[Extracted records]
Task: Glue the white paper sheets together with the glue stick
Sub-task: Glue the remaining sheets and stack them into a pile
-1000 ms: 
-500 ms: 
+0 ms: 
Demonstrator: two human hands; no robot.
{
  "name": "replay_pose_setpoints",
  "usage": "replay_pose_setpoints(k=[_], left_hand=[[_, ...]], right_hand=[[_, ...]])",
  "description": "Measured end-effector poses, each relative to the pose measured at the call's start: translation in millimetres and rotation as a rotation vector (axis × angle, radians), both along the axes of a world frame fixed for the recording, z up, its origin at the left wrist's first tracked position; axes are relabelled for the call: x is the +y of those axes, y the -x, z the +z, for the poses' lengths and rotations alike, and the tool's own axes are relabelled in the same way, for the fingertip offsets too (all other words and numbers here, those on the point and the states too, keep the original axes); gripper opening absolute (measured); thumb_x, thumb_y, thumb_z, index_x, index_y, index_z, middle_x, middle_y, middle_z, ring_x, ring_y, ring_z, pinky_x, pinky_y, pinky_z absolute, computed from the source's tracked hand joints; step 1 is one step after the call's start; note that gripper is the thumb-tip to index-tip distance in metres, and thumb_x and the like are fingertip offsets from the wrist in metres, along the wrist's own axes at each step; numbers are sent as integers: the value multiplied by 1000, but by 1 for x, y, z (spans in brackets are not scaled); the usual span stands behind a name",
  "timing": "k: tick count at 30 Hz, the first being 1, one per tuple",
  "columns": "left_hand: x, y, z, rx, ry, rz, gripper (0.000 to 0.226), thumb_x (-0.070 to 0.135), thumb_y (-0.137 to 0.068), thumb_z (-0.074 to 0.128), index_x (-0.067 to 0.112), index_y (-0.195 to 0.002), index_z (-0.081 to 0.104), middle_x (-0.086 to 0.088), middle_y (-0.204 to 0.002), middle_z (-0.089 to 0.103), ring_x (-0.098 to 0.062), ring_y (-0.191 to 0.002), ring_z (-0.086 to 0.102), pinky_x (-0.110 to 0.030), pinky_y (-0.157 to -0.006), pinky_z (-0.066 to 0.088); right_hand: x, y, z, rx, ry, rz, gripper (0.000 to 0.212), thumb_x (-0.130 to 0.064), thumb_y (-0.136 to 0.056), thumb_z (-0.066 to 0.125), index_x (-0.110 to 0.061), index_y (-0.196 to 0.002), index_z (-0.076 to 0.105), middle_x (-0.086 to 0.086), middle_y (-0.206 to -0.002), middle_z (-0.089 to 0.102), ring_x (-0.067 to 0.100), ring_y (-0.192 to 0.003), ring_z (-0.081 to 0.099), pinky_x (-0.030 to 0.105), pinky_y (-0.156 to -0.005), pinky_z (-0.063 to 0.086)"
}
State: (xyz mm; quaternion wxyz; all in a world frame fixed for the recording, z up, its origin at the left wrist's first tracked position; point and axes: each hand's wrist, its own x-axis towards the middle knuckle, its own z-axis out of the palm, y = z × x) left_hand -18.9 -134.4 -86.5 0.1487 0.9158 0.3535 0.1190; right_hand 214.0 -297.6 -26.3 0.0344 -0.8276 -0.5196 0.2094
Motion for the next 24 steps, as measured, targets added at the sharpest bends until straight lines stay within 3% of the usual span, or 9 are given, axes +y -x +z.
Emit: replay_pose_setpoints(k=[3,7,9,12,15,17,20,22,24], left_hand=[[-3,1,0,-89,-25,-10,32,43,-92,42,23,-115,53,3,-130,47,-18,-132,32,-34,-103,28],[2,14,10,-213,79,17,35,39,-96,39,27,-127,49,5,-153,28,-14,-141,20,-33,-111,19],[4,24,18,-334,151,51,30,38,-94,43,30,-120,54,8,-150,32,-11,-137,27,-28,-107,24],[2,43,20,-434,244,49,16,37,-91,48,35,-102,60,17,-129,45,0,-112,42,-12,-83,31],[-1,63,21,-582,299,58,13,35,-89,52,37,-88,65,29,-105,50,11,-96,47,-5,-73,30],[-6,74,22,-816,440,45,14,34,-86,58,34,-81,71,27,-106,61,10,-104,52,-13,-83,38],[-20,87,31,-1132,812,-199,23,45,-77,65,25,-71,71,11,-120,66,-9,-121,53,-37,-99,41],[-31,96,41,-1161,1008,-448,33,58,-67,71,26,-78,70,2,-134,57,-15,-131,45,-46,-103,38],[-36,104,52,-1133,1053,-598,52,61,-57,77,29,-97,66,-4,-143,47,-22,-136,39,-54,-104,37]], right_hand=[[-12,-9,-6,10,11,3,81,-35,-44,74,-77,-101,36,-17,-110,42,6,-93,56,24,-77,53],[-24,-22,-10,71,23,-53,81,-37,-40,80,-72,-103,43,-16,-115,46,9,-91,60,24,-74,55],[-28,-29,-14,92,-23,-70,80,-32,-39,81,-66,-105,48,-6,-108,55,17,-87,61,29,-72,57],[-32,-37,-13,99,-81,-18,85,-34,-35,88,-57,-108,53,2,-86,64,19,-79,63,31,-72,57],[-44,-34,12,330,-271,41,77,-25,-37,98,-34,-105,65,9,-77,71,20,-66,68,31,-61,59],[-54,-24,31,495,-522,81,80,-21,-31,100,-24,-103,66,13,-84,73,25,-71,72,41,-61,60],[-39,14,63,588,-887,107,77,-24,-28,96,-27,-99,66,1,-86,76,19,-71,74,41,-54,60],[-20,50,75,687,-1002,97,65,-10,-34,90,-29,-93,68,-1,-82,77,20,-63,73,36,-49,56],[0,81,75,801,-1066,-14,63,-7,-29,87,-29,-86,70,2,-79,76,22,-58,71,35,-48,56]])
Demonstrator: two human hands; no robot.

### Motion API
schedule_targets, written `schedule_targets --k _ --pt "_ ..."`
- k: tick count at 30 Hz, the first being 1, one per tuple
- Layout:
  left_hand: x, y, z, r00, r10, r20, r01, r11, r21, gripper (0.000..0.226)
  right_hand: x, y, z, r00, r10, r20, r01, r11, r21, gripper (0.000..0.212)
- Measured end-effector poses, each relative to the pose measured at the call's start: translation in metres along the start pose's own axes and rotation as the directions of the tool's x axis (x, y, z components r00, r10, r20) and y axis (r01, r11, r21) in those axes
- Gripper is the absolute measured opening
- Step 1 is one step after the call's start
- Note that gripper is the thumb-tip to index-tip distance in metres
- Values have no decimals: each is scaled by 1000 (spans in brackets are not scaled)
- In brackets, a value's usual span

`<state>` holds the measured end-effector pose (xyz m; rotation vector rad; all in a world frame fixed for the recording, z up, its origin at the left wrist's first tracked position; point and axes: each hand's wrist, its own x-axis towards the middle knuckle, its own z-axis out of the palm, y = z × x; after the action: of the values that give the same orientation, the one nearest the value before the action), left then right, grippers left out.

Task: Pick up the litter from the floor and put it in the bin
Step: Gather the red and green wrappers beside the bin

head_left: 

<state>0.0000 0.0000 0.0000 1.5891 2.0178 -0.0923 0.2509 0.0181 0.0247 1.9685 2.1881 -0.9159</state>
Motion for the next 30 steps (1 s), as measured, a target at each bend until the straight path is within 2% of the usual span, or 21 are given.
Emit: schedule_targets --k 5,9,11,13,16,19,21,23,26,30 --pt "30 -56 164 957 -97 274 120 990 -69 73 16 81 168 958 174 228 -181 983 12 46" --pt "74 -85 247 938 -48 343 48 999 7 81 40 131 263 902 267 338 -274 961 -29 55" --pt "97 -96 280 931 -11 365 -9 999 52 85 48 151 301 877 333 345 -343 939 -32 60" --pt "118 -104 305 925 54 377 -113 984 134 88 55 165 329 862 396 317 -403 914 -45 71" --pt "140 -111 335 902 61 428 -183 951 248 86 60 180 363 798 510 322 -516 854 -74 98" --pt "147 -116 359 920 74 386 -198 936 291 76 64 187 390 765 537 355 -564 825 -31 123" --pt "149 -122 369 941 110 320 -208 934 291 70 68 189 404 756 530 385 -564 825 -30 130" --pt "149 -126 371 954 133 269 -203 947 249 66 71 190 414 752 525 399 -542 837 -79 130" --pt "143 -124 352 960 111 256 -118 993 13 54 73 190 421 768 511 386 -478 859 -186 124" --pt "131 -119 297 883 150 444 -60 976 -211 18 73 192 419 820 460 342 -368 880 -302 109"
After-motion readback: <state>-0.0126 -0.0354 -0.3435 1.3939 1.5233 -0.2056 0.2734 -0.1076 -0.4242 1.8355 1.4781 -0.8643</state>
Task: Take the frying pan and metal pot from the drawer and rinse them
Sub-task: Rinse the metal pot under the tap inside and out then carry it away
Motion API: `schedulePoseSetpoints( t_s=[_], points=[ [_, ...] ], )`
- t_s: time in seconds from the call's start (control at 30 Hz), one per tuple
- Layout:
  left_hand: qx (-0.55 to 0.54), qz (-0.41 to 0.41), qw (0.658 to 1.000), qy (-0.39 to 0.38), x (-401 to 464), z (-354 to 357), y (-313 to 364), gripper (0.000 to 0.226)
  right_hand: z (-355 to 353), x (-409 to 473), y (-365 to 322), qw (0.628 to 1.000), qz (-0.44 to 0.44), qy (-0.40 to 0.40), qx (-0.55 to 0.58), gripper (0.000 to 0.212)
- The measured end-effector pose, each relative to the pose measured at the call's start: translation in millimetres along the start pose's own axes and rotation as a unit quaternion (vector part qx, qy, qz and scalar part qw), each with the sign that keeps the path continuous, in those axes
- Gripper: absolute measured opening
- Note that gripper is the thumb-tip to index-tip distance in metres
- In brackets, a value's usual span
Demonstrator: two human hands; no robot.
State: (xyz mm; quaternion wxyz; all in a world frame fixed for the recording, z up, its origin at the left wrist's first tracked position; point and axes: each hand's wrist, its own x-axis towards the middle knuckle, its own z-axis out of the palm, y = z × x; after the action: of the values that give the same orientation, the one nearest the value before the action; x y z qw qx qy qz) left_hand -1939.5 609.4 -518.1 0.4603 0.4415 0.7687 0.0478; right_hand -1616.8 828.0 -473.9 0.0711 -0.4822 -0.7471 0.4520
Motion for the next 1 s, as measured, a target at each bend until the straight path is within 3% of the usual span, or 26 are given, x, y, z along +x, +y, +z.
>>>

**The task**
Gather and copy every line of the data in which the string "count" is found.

**Your response**
  "timing": "k: tick count at 30 Hz, the first being 1, one per tuple",
- k: tick count at 30 Hz, the first being 1, one per tuple

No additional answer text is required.